Hablar según su sed y no según lo que yo creo que necesita. Hablar despojándome de mí mismo, acogiendo al otro, tal y como es. Entonces estoy entregando a Dios. No mi idea de Dios, sino a Dios mismo.
En Jesús, el Espíritu de Dios rompió esquemas a todos. Abrió horizontes, sembró la paz entre los hombres. Cuando estaban con Él, les hablaba del amor a todos, a los pecadores, a los samaritanos, a los fariseos, a los romanos, a los recaudadores de impuestos, a los ladrones.
Con Jesús habían aprendido a mirar al otro más allá de su pecado, de su creencia, de su origen.
Jesús abre el horizonte, no hay límites, no hay fronteras, no hay nadie que se quede fuera. Dios es para todos, la buena noticia de que Dios camina con nosotros y nos ama, es para todos.
El Espíritu Santo abre las puertas del corazón, hace que las personas no tengan miedo, se rompe el mundo pequeño en el que estaban. Salen hacia el otro, rompen su vida.
Todos en la vida tenemos alguna vez un antes y un después. Un momento en el que comenzó a cambiar todo en nuestro camino.
Como los apóstoles cuando recibieron el Espíritu Santo, que eran los mismos, pero algo había cambiado. Tenían a Dios en el alma. Por fin comprendían a Jesús. Él seguía actuando dentro de ellos.
La presencia de Jesús llenó sus vidas para siempre. Cambió su forma de pensar, de amar, de vivir. Ya no podían seguir como hasta entonces. Sus palabras tenían fuego, sus manos hacían milagros, no tenían miedo al dolor, ni a la muerte, no les importaba la persecución.
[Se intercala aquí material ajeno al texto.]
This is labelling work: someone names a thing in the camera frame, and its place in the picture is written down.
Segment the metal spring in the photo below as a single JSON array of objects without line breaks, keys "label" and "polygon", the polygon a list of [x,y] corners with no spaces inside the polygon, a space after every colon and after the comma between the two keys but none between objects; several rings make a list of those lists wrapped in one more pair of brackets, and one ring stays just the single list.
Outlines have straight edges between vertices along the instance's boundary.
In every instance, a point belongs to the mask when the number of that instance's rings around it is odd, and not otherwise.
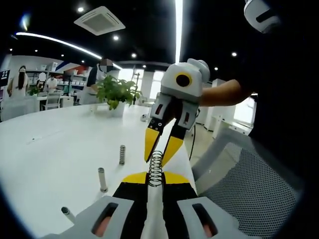
[{"label": "metal spring", "polygon": [[158,187],[162,184],[162,166],[161,161],[163,159],[163,153],[161,151],[154,151],[150,159],[149,169],[149,185],[151,187]]},{"label": "metal spring", "polygon": [[123,165],[125,163],[125,145],[121,145],[120,147],[120,164]]}]

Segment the led strip light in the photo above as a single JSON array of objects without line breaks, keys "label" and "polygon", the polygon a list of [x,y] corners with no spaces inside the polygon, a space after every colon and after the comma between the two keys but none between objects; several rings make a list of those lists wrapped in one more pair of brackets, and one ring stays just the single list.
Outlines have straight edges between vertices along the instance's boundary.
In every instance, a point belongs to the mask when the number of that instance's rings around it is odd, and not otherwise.
[{"label": "led strip light", "polygon": [[183,27],[183,0],[175,0],[176,11],[176,53],[175,63],[180,60],[181,36]]},{"label": "led strip light", "polygon": [[[34,33],[29,33],[29,32],[18,32],[18,33],[16,33],[16,35],[17,35],[17,36],[34,36],[34,37],[39,37],[39,38],[47,39],[47,40],[50,40],[50,41],[55,41],[55,42],[58,42],[58,43],[61,43],[61,44],[70,46],[70,47],[72,47],[72,48],[75,48],[75,49],[77,49],[77,50],[79,50],[79,51],[85,52],[86,54],[89,54],[89,55],[91,55],[91,56],[93,56],[93,57],[95,57],[95,58],[97,58],[97,59],[99,59],[99,60],[102,59],[102,56],[99,56],[99,55],[97,55],[97,54],[95,54],[95,53],[93,53],[93,52],[91,52],[91,51],[88,51],[88,50],[86,50],[86,49],[84,49],[84,48],[82,48],[82,47],[73,45],[73,44],[71,44],[71,43],[68,43],[68,42],[65,42],[65,41],[61,41],[61,40],[59,40],[59,39],[55,39],[55,38],[53,38],[53,37],[43,36],[43,35],[34,34]],[[116,67],[116,68],[118,68],[119,70],[122,70],[122,67],[118,66],[117,64],[114,64],[114,63],[113,63],[113,66]]]}]

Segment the white tabletop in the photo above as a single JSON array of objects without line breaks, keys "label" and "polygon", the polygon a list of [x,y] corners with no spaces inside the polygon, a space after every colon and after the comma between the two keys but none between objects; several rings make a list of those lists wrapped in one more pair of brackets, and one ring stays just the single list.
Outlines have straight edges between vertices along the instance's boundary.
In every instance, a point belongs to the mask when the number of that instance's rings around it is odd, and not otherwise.
[{"label": "white tabletop", "polygon": [[[73,98],[72,96],[61,96],[61,99]],[[36,98],[38,101],[46,101],[47,96],[39,96]]]},{"label": "white tabletop", "polygon": [[[126,107],[122,119],[107,118],[103,108],[76,106],[37,112],[0,123],[0,183],[22,223],[36,237],[61,233],[72,224],[61,213],[67,206],[78,214],[99,193],[97,170],[104,167],[113,195],[129,174],[148,171],[144,162],[149,108]],[[157,149],[164,150],[173,122],[166,126]],[[126,161],[119,165],[120,145]],[[195,183],[184,146],[164,167]]]}]

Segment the green leaves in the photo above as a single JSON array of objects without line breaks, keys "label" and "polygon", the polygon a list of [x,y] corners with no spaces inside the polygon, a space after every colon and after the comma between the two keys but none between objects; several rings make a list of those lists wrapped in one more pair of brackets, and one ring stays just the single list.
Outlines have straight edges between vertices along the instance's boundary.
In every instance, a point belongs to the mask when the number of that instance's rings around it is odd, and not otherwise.
[{"label": "green leaves", "polygon": [[98,83],[97,98],[100,102],[107,102],[110,110],[116,109],[119,102],[127,102],[131,105],[134,96],[139,99],[141,91],[137,91],[137,85],[133,81],[118,80],[113,76],[107,76]]},{"label": "green leaves", "polygon": [[30,92],[29,95],[33,96],[39,93],[39,89],[37,87],[33,87]]}]

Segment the black ceiling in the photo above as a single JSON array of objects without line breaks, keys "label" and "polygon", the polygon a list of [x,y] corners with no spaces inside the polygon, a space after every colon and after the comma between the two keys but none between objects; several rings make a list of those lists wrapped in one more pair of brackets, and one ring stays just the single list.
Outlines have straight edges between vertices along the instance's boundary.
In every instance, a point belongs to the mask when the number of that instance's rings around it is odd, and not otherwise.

Así comienza la aventura de la Iglesia. Se abren las puertas del Cenáculo y las del alma. Se rompe el miedo. Unos hombres temerosos reunidos en torno a su Madre, se llenan de fuego y pasión.
Todo había comenzado con un anhelo, con una espera, con un ruido que llenó todos los silencios. En la fuerza de un viento que lo envuelve todo y de un fuego que se posa en cada uno, surge la Iglesia.
Una Iglesia que habla palabras que comprenden todos, porque calman la sed. Una Iglesia que acoge y sana.
Jesús se hizo palpable en los suyos, en esos hombres enamorados que aman como Él, que curan como Él. Hacen milagros, sanan con el poder de Jesús. Hablan sus mismas palabras. Miran como Jesús. Era Jesús en ellos.
Es cierto, esta vez sí, Jesús se queda para siempre con ellos, con nosotros. No nos dejará nunca. Nos quitará los miedos. Nos hará creer en lo imposible, nos enfrentará con la vida y con el mundo. Nos hará renovarnos cada día en nuestros sueños y luchar por dar la vida sin temor.